Un’Italia non basta: allevamenti e agricoltura ne consumano una e mezza. Lo studio
Per la prima volta uno studio ha analizzato l'impatto ambientale del settore, con risultati piuttosto impressionanti: allevamenti e agricoltura consumano il 140% delle risorse agricole dell'Italia
Agricoltura e allevamenti consumano una volta e mezzo le risorse agricole dell’Italia. Un dato impressionante, portato alla luce per la prima volta da uno studio condotto da ricercatori dell’Università degli Studi della Tuscia insieme a Greenpeace Italia.
Silvio Franco, docente del dipartimento di Economia, Ingegneria, Società e Impresa dell’Università della Tuscia e autore dello studio, ha spiegato che «in Italia agricoltura e zootecnia sono nel loro insieme insostenibili e creano un deficit fra domanda e offerta di risorse naturali». Insieme, le attività di coltivazione e di allevamento hanno un impatto ambientale pari a «circa una volta e mezza (il 140%, ndr) le risorse naturali messe a disposizione dai terreni agricoli italiani». In questo squilibrio gli allevamenti giocano un ruolo rilevante: da soli richiedono il 39 per cento delle risorse agricole italiane solo per compensare le emissioni di gas serra derivate da deiezioni e fermentazione enterica degli animali allevati.
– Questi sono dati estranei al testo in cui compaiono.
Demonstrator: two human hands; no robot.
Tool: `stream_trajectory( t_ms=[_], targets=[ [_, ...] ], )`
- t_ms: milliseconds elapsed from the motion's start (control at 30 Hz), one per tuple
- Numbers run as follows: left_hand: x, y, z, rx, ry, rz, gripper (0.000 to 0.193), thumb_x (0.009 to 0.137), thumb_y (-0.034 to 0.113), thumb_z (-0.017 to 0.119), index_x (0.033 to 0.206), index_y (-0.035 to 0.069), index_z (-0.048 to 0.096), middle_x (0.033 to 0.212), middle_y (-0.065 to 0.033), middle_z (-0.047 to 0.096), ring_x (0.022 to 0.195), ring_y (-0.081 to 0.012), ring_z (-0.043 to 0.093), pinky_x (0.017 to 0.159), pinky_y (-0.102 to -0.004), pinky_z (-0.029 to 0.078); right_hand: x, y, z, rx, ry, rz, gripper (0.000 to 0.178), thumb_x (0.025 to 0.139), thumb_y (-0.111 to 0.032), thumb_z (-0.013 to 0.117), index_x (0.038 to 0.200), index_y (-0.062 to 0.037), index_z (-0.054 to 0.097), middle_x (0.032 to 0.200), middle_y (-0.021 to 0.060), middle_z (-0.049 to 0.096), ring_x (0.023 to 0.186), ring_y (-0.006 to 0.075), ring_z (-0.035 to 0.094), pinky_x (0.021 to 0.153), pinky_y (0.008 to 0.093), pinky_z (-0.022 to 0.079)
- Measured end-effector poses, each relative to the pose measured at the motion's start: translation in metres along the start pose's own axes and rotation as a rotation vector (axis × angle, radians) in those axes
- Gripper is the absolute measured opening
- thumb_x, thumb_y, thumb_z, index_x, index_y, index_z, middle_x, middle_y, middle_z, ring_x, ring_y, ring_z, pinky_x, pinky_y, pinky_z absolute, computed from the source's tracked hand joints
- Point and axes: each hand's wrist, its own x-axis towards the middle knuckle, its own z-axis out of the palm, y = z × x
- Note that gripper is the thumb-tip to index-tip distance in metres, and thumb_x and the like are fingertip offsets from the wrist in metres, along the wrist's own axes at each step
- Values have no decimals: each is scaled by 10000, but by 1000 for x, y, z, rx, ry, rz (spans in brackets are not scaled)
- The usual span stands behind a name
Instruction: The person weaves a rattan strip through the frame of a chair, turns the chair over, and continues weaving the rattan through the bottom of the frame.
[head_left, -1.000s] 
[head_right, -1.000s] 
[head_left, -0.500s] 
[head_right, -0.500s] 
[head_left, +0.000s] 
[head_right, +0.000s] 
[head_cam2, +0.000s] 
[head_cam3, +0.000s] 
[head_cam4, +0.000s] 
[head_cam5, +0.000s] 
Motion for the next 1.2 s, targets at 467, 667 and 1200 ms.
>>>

Stimando l’impatto di questi settori in rapporto alla capacità del territorio di fornire le risorse e assorbire rifiuti ed emissioni, gli scienziati hanno calcolato l’impronta biologica dell’agricoltura e degli allevamenti intensivi. Più della metà dell’impronta ecologica del settore dipende dalle regioni del Bacino Padano, con un peso particolarmente significativo per il settore lombardo che da solo contribuisce per oltre un quarto all’impatto registrato in tutta l’Italia.
La notizia arriva proprio quando il Parlamento europeo si prepara a esprimersi sulla PAC, la Politica Agricola Comune, che sarà discussa martedì e poi votata nel corso di questa settimana. I deputati dovrebbero approvare delle modifiche alle norme UE per adattare la PAC alle esigenze di ogni paese membro, che dovrà poi redigere dei piani strategici volti ad attuare gli obiettivi posti dalla UE. Come spiega lo stesso Parlamento Europeo, il pacchetto di riforma comprende anche delle proposte per migliorare le misure obbligatorie in materia di rispetto del clima e dell’ambiente, misure che ogni agricoltore è tenuto ad applicare per ricevere il sostegno diretto, e per aumentare il sostegno finanziario per quelle misure che invece gli agricoltori possono applicare volontariamente. Inoltre, i deputati voteranno delle proposte per ridurre i pagamenti alle aziende agricole più grandi e incanalare più fondi verso le aziende più piccole e i giovani agricoltori, per aiutarli ad affrontare le crisi e per semplificare le regole sull’esecuzione di controlli e verifiche.
Greenpeace sottolinea che gli obiettivi “green” della strategia sono in realtà a rischio.
«Il voto sulla futura PAC è un momento decisivo per tagliare i fondi agli allevamenti intensivi e destinare risorse per una vera riconversione ecologica del settore. I nostri europarlamentari devono dare ascolto alla scienza» dichiara Federica Ferrario responsabile Campagna Agricoltura di Greenpeace Italia. «Sul fronte Italiano è la stessa ministra Bellanova ad affermare che serve una visione della politica agricola che ponga al centro il contrasto all’emergenza climatica», continua Ferrario. «I numeri mostrano che gli attuali livelli di produzione sono insostenibili per l’ambiente e poco remunerativi per tanti allevatori italiani, mentre gli esperti confermano che le soluzioni tecnologiche non bastano a ridurne gli impatti. È ora di considerare seriamente una riduzione della produzione e del consumo di prodotti di origine animale, a vantaggio della qualità, della salute e dell’ambiente».
Invertire la rotta è possibile, lo conferma anche il responsabile dell’area emissioni e prevenzione dell’inquinamento atmosferico dell’ISPRA, Riccardo De Lauretis: «una maggiore attenzione a salute e alimentazione può comportare un vero e proprio cambiamento di sistema, che porti a produrre, ma anche, a consumare meno».